Moved into a hedge fund and traded/managed a portfolio. I studied/learned a lot, used resources and networked a ton and for a long time. And most importantly, I got lucky, but the price was that I had to hit the reset button (ie start all over again). That said, progression at many hedge funds from grunt to above can be very fast.

Plenty of people have asset allocation responsibility without a previous fundamental background. (I am presuming you mean like endowment, pension, FoF allocators etc). For every endowment, pension, family office, etc, there will be lots of people without a banking/fundamental (ie. excel) background, or those who did it so long ago that they really don't know much about it anymore (how much do you remember from 20 years ago?). Furthermore, there are plenty of people with a fundamental background that go into a fund job and do terribly at it. It's higher level and they are just not able/willing to look at the forest instead of trees.

I fundamentally believe anyone can be taught either/both jobs, just that some time and help is needed.

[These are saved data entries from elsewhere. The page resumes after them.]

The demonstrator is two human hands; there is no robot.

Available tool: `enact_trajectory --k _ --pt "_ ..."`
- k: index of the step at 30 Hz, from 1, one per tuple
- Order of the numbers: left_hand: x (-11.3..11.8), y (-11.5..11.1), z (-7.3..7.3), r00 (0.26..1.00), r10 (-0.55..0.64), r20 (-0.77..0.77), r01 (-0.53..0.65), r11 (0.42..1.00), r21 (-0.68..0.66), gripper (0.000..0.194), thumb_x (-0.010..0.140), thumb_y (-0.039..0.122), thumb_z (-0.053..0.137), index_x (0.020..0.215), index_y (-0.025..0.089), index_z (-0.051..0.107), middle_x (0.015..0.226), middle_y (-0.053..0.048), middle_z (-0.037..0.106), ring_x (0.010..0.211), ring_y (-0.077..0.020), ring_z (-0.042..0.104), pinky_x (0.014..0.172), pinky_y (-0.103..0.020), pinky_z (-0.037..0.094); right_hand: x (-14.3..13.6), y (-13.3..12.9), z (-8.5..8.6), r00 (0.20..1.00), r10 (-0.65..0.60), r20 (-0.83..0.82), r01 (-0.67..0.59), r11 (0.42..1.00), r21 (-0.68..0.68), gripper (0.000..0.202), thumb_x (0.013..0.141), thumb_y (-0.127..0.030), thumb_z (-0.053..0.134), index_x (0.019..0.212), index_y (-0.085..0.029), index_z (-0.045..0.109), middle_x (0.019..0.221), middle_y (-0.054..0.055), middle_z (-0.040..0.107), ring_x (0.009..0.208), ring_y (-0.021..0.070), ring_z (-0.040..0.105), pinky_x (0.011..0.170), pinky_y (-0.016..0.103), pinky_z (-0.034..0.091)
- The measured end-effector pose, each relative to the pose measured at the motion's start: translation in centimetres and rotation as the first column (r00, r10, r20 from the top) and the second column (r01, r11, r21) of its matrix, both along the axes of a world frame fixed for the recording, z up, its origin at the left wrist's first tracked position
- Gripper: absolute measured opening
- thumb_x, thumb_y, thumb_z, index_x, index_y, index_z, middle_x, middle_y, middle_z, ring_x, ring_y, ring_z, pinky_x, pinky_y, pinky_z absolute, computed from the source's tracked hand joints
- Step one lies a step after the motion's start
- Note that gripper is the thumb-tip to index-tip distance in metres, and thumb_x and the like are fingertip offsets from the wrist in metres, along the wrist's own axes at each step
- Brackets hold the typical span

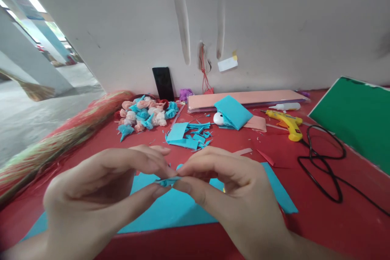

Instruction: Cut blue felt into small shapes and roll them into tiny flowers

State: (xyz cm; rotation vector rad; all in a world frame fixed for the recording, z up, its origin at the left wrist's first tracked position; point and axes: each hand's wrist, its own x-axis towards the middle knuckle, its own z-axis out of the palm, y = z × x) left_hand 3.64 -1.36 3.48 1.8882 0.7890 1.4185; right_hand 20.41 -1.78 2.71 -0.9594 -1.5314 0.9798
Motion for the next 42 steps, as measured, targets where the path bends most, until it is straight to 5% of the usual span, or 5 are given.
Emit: enact_trajectory --k 10,25,31,37,42 --pt "-0.1 0.1 0.1 0.996 0.037 -0.082 -0.029 0.995 0.095 0.021 0.073 0.011 0.068 0.086 0.026 0.065 0.082 0.008 0.07 0.075 -0.0079 0.064 0.078 -0.017 0.053 0.0 0.1 0.2 0.998 -0.041 -0.057 0.04 0.999 -0.023 0.013 0.06 -0.015 0.077 0.063 -0.027 0.073 0.062 -0.005 0.068 0.054 0.0069 0.058 0.046 0.007 0.046" --pt "-0.3 0.0 0.2 0.997 0.021 -0.079 -0.013 0.995 0.102 0.026 0.071 0.009 0.07 0.088 0.029 0.067 0.08 0.006 0.07 0.071 -0.0107 0.065 0.065 -0.018 0.055 0.4 -0.1 0.1 1.0 0.01 0.015 -0.01 0.999 -0.035 0.011 0.069 -0.018 0.071 0.069 -0.029 0.069 0.065 -0.006 0.066 0.059 0.0078 0.058 0.052 0.011 0.048" --pt "-0.7 0.0 0.6 0.995 -0.085 -0.058 0.087 0.996 0.021 0.042 0.082 0.013 0.058 0.116 0.036 0.052 0.098 0.01 0.07 0.086 -0.0098 0.066 0.078 -0.017 0.053 0.5 0.0 0.0 0.995 0.067 -0.073 -0.08 0.978 -0.194 0.004 0.071 -0.027 0.07 0.068 -0.029 0.069 0.062 -0.005 0.064 0.055 0.0069 0.055 0.048 0.011 0.045" --pt "-0.8 1.5 0.7 0.979 -0.095 -0.178 0.106 0.993 0.054 0.012 0.078 0.013 0.062 0.083 0.024 0.065 0.085 0.002 0.067 0.081 -0.0125 0.062 0.073 -0.021 0.052 0.9 -0.1 0.6 0.979 0.121 -0.162 -0.175 0.911 -0.374 0.006 0.07 -0.032 0.071 0.067 -0.027 0.069 0.049 -0.005 0.05 0.042 0.0049 0.04 0.037 0.011 0.035" --pt "-0.7 1.8 0.4 0.954 -0.206 -0.217 0.225 0.972 0.067 0.011 0.079 0.013 0.062 0.083 0.022 0.065 0.083 -0.001 0.067 0.08 -0.0152 0.062 0.081 -0.029 0.05 1.0 0.0 0.9 0.96 0.234 -0.153 -0.277 0.876 -0.394 0.005 0.072 -0.027 0.069 0.067 -0.026 0.07 0.056 -0.003 0.055 0.046 0.0044 0.043 0.04 0.01 0.038"
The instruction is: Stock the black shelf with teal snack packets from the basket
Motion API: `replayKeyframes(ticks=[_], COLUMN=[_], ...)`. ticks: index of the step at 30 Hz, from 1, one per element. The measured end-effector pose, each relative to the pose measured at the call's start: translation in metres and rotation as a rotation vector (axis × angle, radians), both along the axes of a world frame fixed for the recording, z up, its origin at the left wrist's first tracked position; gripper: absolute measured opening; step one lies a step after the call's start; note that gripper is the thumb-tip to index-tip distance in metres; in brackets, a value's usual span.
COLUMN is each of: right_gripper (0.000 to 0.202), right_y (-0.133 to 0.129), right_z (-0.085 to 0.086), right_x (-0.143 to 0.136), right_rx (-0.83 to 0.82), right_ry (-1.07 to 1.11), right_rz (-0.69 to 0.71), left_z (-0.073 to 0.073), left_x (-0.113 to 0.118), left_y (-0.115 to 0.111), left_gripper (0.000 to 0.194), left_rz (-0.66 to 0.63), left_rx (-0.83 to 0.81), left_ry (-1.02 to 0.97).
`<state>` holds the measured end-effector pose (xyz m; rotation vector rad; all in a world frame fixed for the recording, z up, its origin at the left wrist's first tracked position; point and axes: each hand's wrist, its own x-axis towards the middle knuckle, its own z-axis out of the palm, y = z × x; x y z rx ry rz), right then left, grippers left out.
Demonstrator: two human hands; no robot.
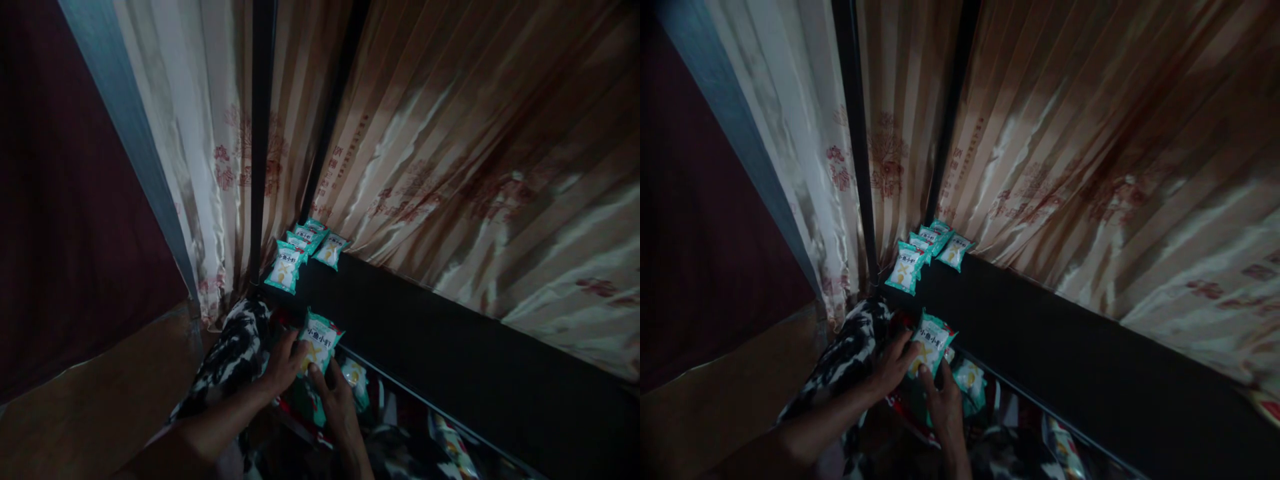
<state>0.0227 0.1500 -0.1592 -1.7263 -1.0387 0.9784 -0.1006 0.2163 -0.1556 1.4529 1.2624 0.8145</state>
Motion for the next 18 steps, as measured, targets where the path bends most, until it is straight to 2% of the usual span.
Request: replayKeyframes(ticks=[6,10,18], right_gripper=[0.062,0.059,0.055], right_y=[0.017,0.029,0.055], right_z=[0.022,0.037,0.044], right_x=[0.009,0.013,0.023], right_rx=[-0.016,0.043,0.067], right_ry=[-0.054,-0.114,-0.261], right_rz=[0.100,0.065,0.018], left_z=[0.007,0.010,0.018], left_x=[0.006,0.012,0.023], left_y=[0.013,0.025,0.047], left_gripper=[0.042,0.042,0.036], left_rz=[0.037,0.051,0.082], left_rx=[0.064,0.103,0.160], left_ry=[-0.040,-0.062,-0.018])
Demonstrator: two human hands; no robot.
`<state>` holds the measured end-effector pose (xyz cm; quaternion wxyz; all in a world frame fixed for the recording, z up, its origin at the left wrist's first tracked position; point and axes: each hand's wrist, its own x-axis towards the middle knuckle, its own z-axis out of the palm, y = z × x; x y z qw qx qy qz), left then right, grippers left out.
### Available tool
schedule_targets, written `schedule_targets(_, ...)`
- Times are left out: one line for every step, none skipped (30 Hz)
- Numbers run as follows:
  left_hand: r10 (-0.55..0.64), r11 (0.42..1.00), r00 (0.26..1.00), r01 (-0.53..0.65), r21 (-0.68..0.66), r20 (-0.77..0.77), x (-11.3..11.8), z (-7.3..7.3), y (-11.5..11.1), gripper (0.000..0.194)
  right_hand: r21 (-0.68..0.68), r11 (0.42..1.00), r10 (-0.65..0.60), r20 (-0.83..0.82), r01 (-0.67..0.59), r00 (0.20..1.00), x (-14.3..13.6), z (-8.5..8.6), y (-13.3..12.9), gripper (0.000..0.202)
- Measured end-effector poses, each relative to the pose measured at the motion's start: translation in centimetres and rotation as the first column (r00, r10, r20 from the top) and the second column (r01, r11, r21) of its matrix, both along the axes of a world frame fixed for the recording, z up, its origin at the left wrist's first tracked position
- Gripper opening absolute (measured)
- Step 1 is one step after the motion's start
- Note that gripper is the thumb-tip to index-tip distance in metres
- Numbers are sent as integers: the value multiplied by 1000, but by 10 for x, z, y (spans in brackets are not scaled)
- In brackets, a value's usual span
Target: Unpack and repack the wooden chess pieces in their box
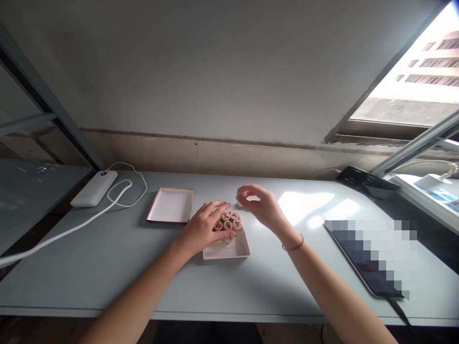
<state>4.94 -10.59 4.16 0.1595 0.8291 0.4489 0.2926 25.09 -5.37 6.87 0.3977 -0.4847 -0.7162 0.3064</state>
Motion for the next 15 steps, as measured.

Fund investing is much more of a people game. You are essentially investing blindly into a pool of assets and so have to make a judgement call on the people/team based on their past performance (which is not always clear) and cohesion, the terms offered, a peer comparison, timing/vintage (ie. I have $100m I can invest this year and need to generate x% return annualized and y% cash per year etc), and the supposed risks they take. Yes you can do some higher level work on multiples paid vs peers/public multiples, sector allocation, leverage used and even poke around a few companies, but remember we all only have 24 hours a day and one if often evaluating several different funds and strategies at once (depending on the shop). Many may claim to do much more work, but often have the same results (ie. invest in the same funds as others).

Public pensions have to publish the funds they invest in. It is all public. I think Foundations often publish that as well. Look at them on the interwebs. Most of them back the same horse or group of horses. Much like in HFs/MFs (who tag along and invest in the same stuff) etc there is a lot of group think because that is the easiest way to not get fired.

Ok, enough cynicism.

Actually wait back to cynicism, fundamentally, what does anyone really actually know about macro? Like really? There are far too many variables and assuming those people did, they certainly would not be working for some schmoes. They would be working for themselves and be stinking rich doing it.

Do PM if you have any questions.

Good Luck

I used to do Asia-Pacific PE (kind of like FoF). Now I do something else but happy to try and answer questions on that stuff.